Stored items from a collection
■ ■ ■ ■

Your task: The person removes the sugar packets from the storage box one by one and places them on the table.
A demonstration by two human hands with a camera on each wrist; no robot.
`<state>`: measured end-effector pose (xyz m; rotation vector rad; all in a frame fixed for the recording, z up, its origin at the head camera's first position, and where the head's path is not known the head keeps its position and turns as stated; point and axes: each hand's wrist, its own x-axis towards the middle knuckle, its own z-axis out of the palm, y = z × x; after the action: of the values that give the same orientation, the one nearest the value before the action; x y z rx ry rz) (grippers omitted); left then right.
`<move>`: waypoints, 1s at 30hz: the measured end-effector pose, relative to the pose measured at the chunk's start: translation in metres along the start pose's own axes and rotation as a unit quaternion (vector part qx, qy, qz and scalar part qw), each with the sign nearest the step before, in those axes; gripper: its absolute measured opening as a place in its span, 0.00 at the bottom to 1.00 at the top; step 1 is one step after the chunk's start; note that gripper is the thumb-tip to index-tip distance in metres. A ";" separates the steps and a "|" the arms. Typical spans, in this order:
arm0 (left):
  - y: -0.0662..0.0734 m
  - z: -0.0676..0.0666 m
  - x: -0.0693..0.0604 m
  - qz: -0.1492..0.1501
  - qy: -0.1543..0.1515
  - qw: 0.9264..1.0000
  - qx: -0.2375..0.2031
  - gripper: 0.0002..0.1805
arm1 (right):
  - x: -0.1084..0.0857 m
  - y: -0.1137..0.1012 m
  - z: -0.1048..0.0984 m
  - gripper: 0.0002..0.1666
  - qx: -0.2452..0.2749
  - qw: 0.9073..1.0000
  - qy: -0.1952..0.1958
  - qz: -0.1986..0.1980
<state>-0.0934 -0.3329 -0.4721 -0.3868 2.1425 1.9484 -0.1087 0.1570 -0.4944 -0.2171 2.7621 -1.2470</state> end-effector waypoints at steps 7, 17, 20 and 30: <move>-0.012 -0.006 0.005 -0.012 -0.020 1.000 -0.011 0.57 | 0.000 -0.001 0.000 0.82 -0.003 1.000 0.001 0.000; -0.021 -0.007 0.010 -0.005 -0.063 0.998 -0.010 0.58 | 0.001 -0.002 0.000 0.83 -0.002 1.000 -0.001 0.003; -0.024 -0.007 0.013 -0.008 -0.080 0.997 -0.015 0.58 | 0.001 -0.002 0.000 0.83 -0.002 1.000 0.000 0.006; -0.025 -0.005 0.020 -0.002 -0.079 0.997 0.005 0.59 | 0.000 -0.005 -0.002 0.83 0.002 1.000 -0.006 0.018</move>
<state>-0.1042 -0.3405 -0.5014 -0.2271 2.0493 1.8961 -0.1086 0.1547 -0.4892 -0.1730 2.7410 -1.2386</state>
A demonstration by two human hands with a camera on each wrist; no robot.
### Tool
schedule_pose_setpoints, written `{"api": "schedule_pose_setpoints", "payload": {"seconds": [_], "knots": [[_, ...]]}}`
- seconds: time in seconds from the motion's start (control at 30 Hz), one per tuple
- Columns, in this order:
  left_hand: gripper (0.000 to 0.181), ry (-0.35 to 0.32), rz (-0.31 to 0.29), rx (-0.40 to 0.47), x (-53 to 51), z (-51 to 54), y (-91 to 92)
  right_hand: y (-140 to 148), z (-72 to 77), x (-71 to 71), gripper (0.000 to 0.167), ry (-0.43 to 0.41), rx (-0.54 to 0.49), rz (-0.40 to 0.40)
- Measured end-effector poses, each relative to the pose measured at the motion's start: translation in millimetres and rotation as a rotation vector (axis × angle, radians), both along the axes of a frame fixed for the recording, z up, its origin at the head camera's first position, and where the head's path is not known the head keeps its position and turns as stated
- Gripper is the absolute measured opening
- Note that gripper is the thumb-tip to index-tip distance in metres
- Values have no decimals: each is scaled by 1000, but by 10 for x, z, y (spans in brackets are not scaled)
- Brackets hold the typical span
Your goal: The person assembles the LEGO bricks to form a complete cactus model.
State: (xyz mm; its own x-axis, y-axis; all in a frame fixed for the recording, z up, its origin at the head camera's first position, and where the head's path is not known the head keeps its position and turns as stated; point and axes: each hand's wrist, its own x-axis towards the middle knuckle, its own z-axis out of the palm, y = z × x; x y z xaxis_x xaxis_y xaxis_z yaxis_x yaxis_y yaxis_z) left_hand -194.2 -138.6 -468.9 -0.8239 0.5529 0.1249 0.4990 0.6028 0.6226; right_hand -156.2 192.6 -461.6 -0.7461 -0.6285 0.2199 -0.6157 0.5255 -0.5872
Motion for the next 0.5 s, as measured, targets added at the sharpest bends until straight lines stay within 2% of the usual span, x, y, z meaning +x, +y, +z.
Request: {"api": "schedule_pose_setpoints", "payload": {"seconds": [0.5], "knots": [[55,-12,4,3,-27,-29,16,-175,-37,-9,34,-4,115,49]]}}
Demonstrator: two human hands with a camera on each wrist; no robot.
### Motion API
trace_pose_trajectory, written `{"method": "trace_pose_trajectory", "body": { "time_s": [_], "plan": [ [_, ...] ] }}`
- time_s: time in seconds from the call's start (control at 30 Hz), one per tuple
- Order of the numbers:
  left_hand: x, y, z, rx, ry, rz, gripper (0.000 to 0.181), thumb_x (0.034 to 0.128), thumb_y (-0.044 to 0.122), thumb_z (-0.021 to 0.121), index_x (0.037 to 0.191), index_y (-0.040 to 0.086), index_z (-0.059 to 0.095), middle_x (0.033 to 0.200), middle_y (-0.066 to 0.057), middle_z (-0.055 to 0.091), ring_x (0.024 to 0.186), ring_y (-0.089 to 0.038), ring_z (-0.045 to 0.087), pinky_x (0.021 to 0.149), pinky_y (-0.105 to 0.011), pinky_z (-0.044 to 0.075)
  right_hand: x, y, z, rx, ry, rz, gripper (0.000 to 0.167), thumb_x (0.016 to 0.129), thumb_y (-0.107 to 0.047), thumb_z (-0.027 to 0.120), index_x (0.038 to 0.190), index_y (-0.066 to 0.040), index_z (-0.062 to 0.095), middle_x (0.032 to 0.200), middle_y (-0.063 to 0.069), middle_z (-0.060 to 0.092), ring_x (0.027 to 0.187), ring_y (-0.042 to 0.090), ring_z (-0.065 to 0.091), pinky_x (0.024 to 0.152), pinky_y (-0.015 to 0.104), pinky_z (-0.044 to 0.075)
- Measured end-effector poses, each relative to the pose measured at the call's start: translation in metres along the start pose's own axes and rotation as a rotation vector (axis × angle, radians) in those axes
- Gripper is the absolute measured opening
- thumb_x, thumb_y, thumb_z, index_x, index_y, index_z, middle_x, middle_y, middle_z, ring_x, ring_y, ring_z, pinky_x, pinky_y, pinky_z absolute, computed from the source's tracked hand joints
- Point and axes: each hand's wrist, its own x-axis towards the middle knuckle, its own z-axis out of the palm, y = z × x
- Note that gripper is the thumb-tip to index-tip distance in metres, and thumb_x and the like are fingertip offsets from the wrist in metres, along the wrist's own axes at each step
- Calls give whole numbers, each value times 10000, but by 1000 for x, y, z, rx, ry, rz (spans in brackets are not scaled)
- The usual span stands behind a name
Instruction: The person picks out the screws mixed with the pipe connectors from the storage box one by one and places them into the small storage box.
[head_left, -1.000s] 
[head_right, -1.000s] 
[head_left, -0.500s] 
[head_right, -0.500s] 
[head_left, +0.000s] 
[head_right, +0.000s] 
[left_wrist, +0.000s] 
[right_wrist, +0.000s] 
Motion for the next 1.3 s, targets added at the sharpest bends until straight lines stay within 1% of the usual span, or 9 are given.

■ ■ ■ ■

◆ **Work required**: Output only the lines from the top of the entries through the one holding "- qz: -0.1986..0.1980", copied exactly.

◆ **Written response**:
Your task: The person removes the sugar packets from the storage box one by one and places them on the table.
A demonstration by two human hands with a camera on each wrist; no robot.
`<state>`: measured end-effector pose (xyz m; rotation vector rad; all in a frame fixed for the recording, z up, its origin at the head camera's first position, and where the head's path is not known the head keeps its position and turns as stated; point and axes: each hand's wrist, its own x-axis towards the middle knuckle, its own z-axis out of the palm, y = z × x; after the action: of the values that give the same orientation, the one nearest the value before the action; x y z rx ry rz) (grippers omitted); left then right.
`<move>`: waypoints, 1s at 30hz: the measured end-effector pose, relative to the pose measured at the chunk's start: translation in metres along the start pose's own axes and rotation as a unit quaternion (vector part qx, qy, qz and scalar part qw), each with the sign nearest the step before, in those axes; gripper: its absolute measured opening as a place in its span, 0.00 at the bottom to 1.00 at the top; step 1 is one step after the chunk's start; note that gripper is the thumb-tip to index-tip distance in metres. A ";" separates the steps and a "|" the arms. Typical spans, in this order:
arm0 (left):
  - y: -0.0662..0.0734 m
  - z: -0.0676..0.0666 m
  - x: -0.0693..0.0604 m
  - qz: -0.1492..0.1501
  - qy: -0.1543..0.1515
  - qw: 0.9264..1.0000
  - qx: -0.2375..0.2031
  - gripper: 0.0002..0.1805
arm1 (right):
  - x: -0.1084..0.0857 m
  - y: -0.1137..0.1012 m
  - z: -0.1048..0.0984 m
  - gripper: 0.0002..0.1666
  - qx: -0.2452..0.2749
  - qw: 0.9073..1.0000
  - qy: -0.1952..0.1958
  - qz: -0.1986..0.1980

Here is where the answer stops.